Claro que a tudo isto há que somar outros temas, como o contexto da lei, a vontade do órgão que criou a lei e que pode sempre que tiver vontade alterá-la, modificá-la ou até dar-lhe outro sentido (neste caso a Assembleia da República), sem esquecer, claro, o suporte dos princípios constitucionais - o chamado princípio da renovação - e que refere no Artigo 118.º que "ninguém pode exercer a título vitalício qualquer cargo político de âmbito nacional, regional ou local", referindo ainda que "a lei pode determinar limites à renovação sucessiva de mandatos dos titulares de cargos políticos executivos".

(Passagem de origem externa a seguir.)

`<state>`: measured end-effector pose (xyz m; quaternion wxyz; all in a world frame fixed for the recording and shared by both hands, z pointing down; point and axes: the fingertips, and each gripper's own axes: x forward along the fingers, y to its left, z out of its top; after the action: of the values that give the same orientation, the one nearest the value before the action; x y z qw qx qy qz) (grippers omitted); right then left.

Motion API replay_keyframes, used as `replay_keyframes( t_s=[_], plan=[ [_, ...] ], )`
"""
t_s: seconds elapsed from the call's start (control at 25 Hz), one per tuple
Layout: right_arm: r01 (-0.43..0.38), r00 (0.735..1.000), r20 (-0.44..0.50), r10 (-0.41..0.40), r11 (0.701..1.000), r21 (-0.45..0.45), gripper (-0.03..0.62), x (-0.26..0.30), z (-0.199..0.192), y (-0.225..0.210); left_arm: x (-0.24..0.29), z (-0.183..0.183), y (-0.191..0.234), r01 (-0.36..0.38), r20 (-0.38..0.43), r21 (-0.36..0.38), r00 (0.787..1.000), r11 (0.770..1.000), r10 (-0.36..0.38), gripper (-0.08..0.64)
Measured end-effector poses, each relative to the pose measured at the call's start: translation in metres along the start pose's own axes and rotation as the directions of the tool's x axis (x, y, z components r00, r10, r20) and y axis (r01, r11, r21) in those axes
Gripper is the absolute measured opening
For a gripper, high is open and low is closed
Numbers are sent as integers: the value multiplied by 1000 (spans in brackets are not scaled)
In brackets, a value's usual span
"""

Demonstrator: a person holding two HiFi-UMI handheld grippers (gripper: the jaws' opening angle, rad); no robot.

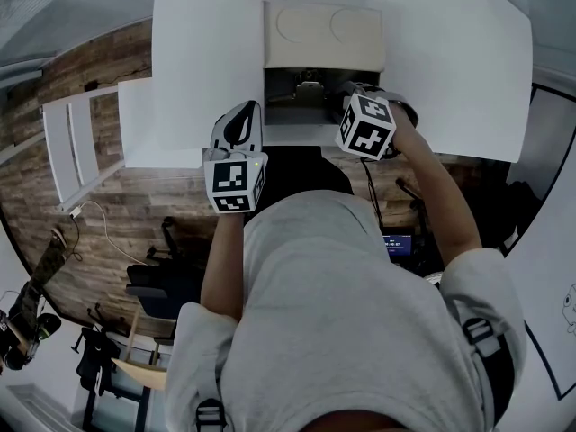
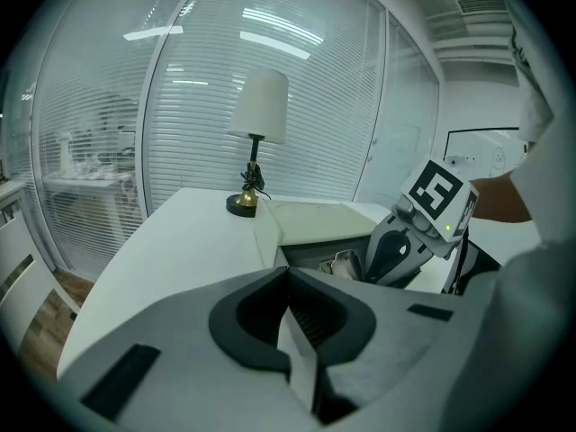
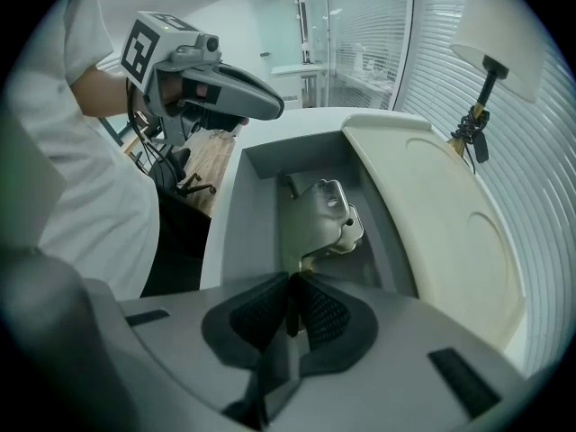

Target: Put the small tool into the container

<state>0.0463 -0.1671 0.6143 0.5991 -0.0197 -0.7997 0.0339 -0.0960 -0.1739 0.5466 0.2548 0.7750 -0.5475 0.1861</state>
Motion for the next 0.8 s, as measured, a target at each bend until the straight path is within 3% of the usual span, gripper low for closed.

Reconheço que a minha opinião sobre a Lei 46/2005 não necessitar de ser clarificada não passa de uma opinião, e reconheço também que os textos das leis podem comportar múltiplos sentidos, e que são naturalmente os juristas as pessoas habilitadas à actividade de fixar o sentido e o alcance dos mesmos. No entanto, e dos conhecimentos e experiências de que disponho, como aplicadora de outras leis, ao observar e ouvir o que muito se tem dito sobre a Lei 46/2005, lembro-me sempre do diálogo entre o Dom Quixote e o seu escudeiro Sancho Pança sobre os moinhos de vento numa planície da Andaluzia:
- "A sorte está do nosso lado, amigo Sancho Pança. Olhai além, mais de trinta monstruosos gigantes, a quem vou vencer em combate e tirar a vida. Com os despojos começaremos a nossa riqueza, que esta é uma guerra justa e é um grande serviço que prestamos a Deus, limpar esta má semente da face da terra."
- "Quais gigantes? – perguntou Sancho Pança."